The R measurement results are shown.

Claims (11)

[Claims] 1. A polyketone having a structural unit (I) represented by the following formula: (Wherein, R ¹ is a group formed from at least one hydrocarbon group having 1 to 50 carbon atoms selected from the group consisting of aliphatic, alicyclic, and aromatic, and has a substituent. And the substituent may contain a hetero element and / or a metal element. R ² and R ³ each independently represent a carbon selected from the group consisting of aliphatic, alicyclic and aromatic A hydrocarbon group or a hydrogen atom of Formulas 1 to 12, which may have a substituent, and the substituent may contain a hetero element and / or a metal element). 2. The polyketone according to claim 1, comprising only the structural unit (I) represented by the above formula. 3. The polyketone according to claim 1, comprising a structural unit (I) represented by the above formula and another structural unit. 4. In the structural unit (I) represented by the above formula, R ¹ is 1,4-phenylene group, 1,3-phenylene group, 2,6-naphthylene group, methylene group, methylmethylene group, ethylene And at least one hydrocarbon group selected from the group consisting of a group, a trimethylene group, a methylethylene group, a dimethylmethylene group, a tetramethylene group, a hexamethylene group, an octamethylene group, and a 1,4-cyclohexyl group. The polyketone according to any one of claims 1 to 3. 5. In the structural unit (I) represented by the above formula, R ² and R ³ are each independently at least one kind of carbon selected from the group consisting of a hydrogen atom, a methyl group, an ethyl group and a phenyl group. The polyketone according to any one of claims 1 to 4, which has a hydrogen group. 6. In the structural unit (I) represented by the above formula, R ¹ is a 1,4-phenylene group and / or 1,3
- having a phenylene group, polyketone according to any one of claims 1 to 3 R ² and R ³ are both hydrogen atoms. 7. The polyketone according to claim 1, wherein in the structural unit (I) represented by the above formula, R ¹ is a methylene group, and R ² and R ³ are both hydrogen atoms. 8. A method for producing the polyketone according to claim 1, wherein a compound represented by the following formula (II) is reacted with a compound represented by the following formula (III): X ¹ —CO—R ¹ —CO—X ² (II) (wherein, R ¹ is at least one kind of carbon having 1 to 1 carbon atoms selected from the group consisting of aliphatic, alicyclic and aromatic). a group formed from a hydrocarbon group of 50 may have a substituent, substituents may contain a hetero element and / or metal elements, X ¹ and X ² are each (Independently a halogen element.) (Wherein, R ² and R ³ each independently represent a C 1 -C 1 group selected from the group consisting of aliphatic, alicyclic, and aromatic)

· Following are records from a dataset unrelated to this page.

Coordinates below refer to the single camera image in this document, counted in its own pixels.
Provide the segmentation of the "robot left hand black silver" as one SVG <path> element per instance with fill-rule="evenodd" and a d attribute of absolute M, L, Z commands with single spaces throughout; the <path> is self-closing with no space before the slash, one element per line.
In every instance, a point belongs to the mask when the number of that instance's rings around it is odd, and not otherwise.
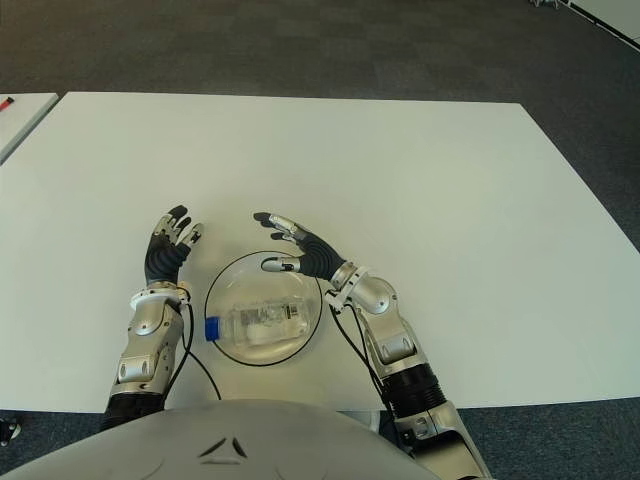
<path fill-rule="evenodd" d="M 203 235 L 203 225 L 191 224 L 188 209 L 183 205 L 165 213 L 152 230 L 144 259 L 144 275 L 147 286 L 159 282 L 178 283 L 179 271 L 194 246 Z"/>

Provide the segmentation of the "robot right hand black silver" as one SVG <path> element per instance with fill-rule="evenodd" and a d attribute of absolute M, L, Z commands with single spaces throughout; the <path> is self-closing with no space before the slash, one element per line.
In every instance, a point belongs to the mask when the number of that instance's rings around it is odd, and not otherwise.
<path fill-rule="evenodd" d="M 293 243 L 302 252 L 298 257 L 269 257 L 261 263 L 263 271 L 296 272 L 330 281 L 345 263 L 326 241 L 291 219 L 269 212 L 254 213 L 253 218 L 262 227 L 274 230 L 273 240 Z"/>

A hydrocarbon group or a hydrogen atom, wherein the hydrocarbon group may have a substituent, and the substituent may contain a hetero element and / or a metal element; M ¹ and M ² Are each independently a divalent metal element, and Y ¹ and Y ² are each independently a halogen element. 9. The method for producing a polyketone according to claim 8, wherein in the formula (II), X ¹ and X ² are chlorine. 10. In the above formula (III), M ¹ and M
^The method for producing a polyketone according to claim 8 or 9, wherein ² is zinc. 11. In the above formula (III), Y ¹ and Y
^The method for producing a polyketone according to any one of claims 8 to 10, wherein ² is iodine.